Most of the other travelers were nondescript. A few stood out, particularly a young woman all in pink and gold, dark hair, a spiral unicorn horn—Djuna couldn't guess whether it was cosmeticked there or some mark of Faerie. Her eyes were saltwater deep, blue as storms. She sat near the front, just behind the driver.
An elderly man in a slouchy cap stared at her briefly, like an arborist examining a tree, assessing her height and blossom schedule and composition, before going to the back of the bus and sitting down with a sulfur-scented hu
ff.
A trio of identical blonde ... girls? Young women? Hovering on the edge of adulthood, maybe a little past. They were late getting on. They wavered near her row, clearly thinking three of us, one of you, but she buried her nose in her book and refused to look up. One cleared her throat, but the others tugged her over to a middle row, towards the back.
Triumphant, Djuna ate another carrot, more slowly this time. She looked out the window. Thunder Lanes Bowling. Lightning Shoes. Kang Acupuncture and Herbal Medicine. Fungi Fun-Go. Mi-go Me-go. Shoggoths-R-Us. Strip malls and lanes of traffic. Spirit houses beside the road, edged with gold and crimson paint. She thought of her little house, of the intricate banisters, the upstairs and downstairs she had furnished with her thoughts, her dreams, her china cupboards.
The red-haired kid a few seats up tried to explain his hand-held game to his mother again. "You can be animal, vegetable or mineral," he said.
"Yeah, yeah."
"I control my race's starting philosophy."
"Yeah, yeah."
"I'm warlike and spiritual."
She took her attention from the phone. "How can you be warlike and spiritual? Isn't that a contradiction?"
"Aztecs were warlike and spiritual. I was reading a book about them the other day. They had these sacred warriors, Jaguar warriors."
She snorted but said into the phone, "Will the house be ready? By ready, I mean completely ready. I want linens on the beds and groceries in the cupboards." Then with a shift of tone. "Yes, we'll be fine, the seats are big and he can sleep in them. Yes, I have all of his medication. Bye." She flipped the phone closed and stared at the concavities on the floor, pressing her hands together as though praying.
"Mom?

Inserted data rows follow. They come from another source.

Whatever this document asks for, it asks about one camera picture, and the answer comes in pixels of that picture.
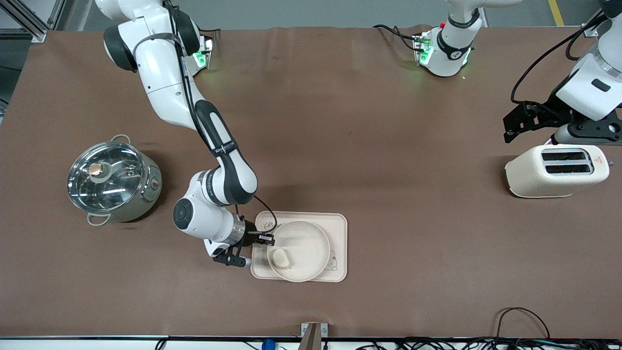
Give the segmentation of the round cream plate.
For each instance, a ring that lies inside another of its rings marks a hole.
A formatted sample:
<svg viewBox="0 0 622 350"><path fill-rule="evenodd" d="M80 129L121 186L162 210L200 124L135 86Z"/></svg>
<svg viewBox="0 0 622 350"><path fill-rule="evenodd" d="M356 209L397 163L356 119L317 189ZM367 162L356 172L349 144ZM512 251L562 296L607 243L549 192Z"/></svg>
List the round cream plate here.
<svg viewBox="0 0 622 350"><path fill-rule="evenodd" d="M302 283L315 279L329 262L330 245L326 233L316 224L293 221L274 230L274 246L267 248L267 261L278 277ZM278 270L272 262L274 249L283 248L291 261L287 270Z"/></svg>

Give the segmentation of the cream rabbit print tray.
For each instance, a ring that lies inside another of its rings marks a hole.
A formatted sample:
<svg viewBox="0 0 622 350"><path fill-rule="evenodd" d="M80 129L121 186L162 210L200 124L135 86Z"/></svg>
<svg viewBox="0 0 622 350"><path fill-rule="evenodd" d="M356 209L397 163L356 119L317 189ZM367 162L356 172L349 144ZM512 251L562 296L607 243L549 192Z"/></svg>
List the cream rabbit print tray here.
<svg viewBox="0 0 622 350"><path fill-rule="evenodd" d="M293 221L316 224L328 237L330 245L329 262L322 273L311 281L326 283L343 281L348 273L348 222L346 218L340 213L275 212L272 215L267 211L259 213L256 217L258 228L272 228L273 231L280 225ZM269 266L267 261L268 247L267 245L253 245L250 271L257 279L284 280L278 277Z"/></svg>

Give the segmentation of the cream two-slot toaster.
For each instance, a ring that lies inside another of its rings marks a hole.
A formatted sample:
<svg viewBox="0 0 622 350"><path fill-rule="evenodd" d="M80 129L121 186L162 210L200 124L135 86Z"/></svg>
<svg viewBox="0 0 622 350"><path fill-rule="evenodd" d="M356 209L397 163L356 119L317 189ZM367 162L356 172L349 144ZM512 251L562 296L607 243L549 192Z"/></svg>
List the cream two-slot toaster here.
<svg viewBox="0 0 622 350"><path fill-rule="evenodd" d="M545 144L522 153L504 170L517 197L562 198L604 182L609 161L597 146Z"/></svg>

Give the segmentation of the grey electric cooking pot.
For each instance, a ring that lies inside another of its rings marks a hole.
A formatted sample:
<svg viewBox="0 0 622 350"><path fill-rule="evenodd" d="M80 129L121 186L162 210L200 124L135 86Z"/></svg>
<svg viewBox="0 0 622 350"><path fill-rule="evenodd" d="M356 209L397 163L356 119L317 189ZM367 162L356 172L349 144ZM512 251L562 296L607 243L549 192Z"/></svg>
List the grey electric cooking pot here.
<svg viewBox="0 0 622 350"><path fill-rule="evenodd" d="M109 141L126 142L136 148L132 144L130 137L124 134L115 135ZM162 173L159 166L150 157L140 150L138 152L146 166L143 171L140 189L129 202L120 206L120 208L105 213L86 212L87 223L91 226L100 227L115 222L134 221L145 215L157 202L163 187Z"/></svg>

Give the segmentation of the brown table mat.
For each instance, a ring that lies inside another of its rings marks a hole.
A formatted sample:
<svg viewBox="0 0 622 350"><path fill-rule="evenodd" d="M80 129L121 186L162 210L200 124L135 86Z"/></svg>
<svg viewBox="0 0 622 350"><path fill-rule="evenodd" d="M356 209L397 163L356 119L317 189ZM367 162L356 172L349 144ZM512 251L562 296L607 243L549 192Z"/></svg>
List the brown table mat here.
<svg viewBox="0 0 622 350"><path fill-rule="evenodd" d="M500 310L553 337L622 339L622 148L571 197L515 198L504 166L550 129L504 143L516 80L568 27L486 28L462 74L437 78L375 29L221 31L195 80L274 210L340 213L340 283L259 280L215 263L173 224L190 178L215 166L163 122L102 33L52 32L28 52L0 125L0 335L491 336ZM115 135L160 168L154 206L87 223L69 169Z"/></svg>

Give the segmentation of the glass pot lid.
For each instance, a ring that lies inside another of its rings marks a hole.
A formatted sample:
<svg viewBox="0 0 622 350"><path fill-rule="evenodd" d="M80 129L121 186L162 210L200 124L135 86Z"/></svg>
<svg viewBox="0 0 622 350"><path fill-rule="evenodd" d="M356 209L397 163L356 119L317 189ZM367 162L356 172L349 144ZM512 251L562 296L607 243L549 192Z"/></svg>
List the glass pot lid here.
<svg viewBox="0 0 622 350"><path fill-rule="evenodd" d="M69 199L90 213L120 208L140 189L145 168L142 156L130 144L100 142L82 153L69 169Z"/></svg>

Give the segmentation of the aluminium frame profile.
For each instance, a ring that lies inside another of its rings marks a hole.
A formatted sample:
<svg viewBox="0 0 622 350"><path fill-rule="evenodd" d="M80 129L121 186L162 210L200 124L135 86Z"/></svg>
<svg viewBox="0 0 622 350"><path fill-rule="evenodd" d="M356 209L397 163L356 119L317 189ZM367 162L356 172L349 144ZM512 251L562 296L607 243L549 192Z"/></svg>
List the aluminium frame profile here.
<svg viewBox="0 0 622 350"><path fill-rule="evenodd" d="M0 39L42 43L60 27L68 0L0 0Z"/></svg>

Mom!"
"Jaguar warriors," she said wearily. "Listen, do you want to hear a story about Jaguar warriors?"
"Yeah," he said warily, as though unsure what he was agreeing to.

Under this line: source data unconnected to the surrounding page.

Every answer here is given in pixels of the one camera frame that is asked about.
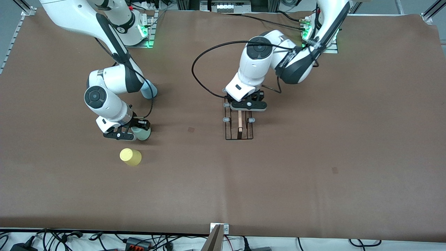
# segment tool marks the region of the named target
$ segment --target yellow cup
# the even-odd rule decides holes
[[[119,157],[129,166],[136,166],[141,162],[141,153],[138,150],[124,148]]]

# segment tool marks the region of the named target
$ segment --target brown tabletop
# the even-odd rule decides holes
[[[266,90],[254,139],[226,141],[223,101],[195,82],[191,64],[209,47],[277,28],[168,11],[154,48],[131,50],[159,91],[152,135],[123,142],[104,138],[83,102],[88,74],[111,58],[43,9],[26,17],[0,75],[0,226],[204,234],[225,222],[232,235],[445,241],[446,61],[436,27],[417,15],[347,17],[339,54],[323,54],[280,95]],[[197,76],[220,92],[243,46],[206,54]],[[265,84],[275,86],[273,71]],[[140,93],[121,98],[139,115],[149,109]],[[120,161],[126,147],[141,151],[137,167]]]

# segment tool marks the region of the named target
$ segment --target table surface
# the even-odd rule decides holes
[[[223,101],[195,82],[191,64],[276,28],[167,12],[154,48],[131,50],[159,91],[152,135],[123,142],[103,138],[82,101],[89,72],[110,57],[44,11],[25,18],[0,75],[1,225],[207,233],[226,222],[233,235],[444,241],[446,62],[436,28],[417,15],[347,17],[340,53],[322,55],[282,94],[267,90],[253,140],[225,141]],[[218,92],[242,48],[206,54],[197,76]],[[275,85],[273,72],[265,84]],[[140,93],[121,98],[137,114],[149,109]],[[126,147],[141,151],[137,167],[119,160]]]

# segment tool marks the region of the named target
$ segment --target red wire
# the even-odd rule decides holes
[[[231,251],[234,251],[234,249],[232,248],[231,240],[227,237],[227,235],[225,235],[224,237],[226,237],[227,243],[229,243],[229,246],[231,247]]]

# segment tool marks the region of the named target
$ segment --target gray floor
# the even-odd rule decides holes
[[[27,0],[34,7],[41,7],[38,0]],[[427,10],[435,0],[401,0],[405,14],[420,14]],[[303,0],[298,7],[289,9],[287,6],[281,6],[281,10],[313,10],[315,0]],[[8,51],[11,38],[20,20],[21,9],[12,0],[0,1],[0,59],[3,59]],[[363,3],[357,13],[364,14],[398,14],[394,0],[372,0]],[[438,27],[440,39],[446,42],[446,8],[444,8],[434,18],[434,25]],[[442,46],[446,55],[446,46]]]

"Once upon a time, there was a king named Gil."
"Was he a Jaguar warrior?"
"He was a warrior king, fierce as a Jaguar. He ruled his kingdom with a fair and gentle hand, but every time he went out to speak to his people, the people he'd agreed to govern, to oversee, to be the head to, he'd get this sad look on his face. They'd ask him what was wrong, and he'd look away at the horizon with a sad and noble face and shake his head. This was infuriating."